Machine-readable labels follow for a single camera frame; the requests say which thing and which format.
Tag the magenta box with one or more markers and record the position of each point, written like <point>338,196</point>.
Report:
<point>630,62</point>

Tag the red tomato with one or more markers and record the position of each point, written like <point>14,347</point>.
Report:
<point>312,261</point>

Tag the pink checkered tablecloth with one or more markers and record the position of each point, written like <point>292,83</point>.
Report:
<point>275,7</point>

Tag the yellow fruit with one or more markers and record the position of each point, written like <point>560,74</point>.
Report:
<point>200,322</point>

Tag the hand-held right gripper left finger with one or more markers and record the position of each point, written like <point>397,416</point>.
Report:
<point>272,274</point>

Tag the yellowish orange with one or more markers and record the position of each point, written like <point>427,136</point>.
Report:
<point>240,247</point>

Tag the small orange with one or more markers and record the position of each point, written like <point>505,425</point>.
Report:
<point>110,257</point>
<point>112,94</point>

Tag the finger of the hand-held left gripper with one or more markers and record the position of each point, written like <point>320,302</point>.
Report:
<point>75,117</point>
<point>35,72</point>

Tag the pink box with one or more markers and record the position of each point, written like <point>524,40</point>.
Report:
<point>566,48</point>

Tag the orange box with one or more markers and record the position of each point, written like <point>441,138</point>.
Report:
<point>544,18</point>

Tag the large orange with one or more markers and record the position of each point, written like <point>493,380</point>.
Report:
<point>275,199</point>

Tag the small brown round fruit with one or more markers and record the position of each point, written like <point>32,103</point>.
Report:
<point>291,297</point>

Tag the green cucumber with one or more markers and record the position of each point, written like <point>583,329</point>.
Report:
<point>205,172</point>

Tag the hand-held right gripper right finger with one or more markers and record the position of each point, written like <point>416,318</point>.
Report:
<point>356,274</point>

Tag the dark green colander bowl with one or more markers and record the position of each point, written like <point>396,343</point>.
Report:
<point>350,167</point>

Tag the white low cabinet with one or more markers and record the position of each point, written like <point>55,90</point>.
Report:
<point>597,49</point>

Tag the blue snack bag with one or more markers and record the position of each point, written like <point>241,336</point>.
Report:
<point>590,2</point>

----------

(Work task)
Print only what lies in the material above starting at the line with "<point>110,257</point>" and ending at the line with "<point>544,18</point>", every line exactly as given.

(Written answer)
<point>110,257</point>
<point>112,94</point>

Tag the finger of the hand-held left gripper with one or more markers and record the position of each point, written like <point>320,302</point>.
Report:
<point>75,117</point>
<point>35,72</point>

Tag the pink box with one or more markers and record the position of each point, written like <point>524,40</point>.
Report:
<point>566,48</point>

Tag the orange box with one or more markers and record the position of each point, written like <point>441,138</point>.
Report:
<point>544,18</point>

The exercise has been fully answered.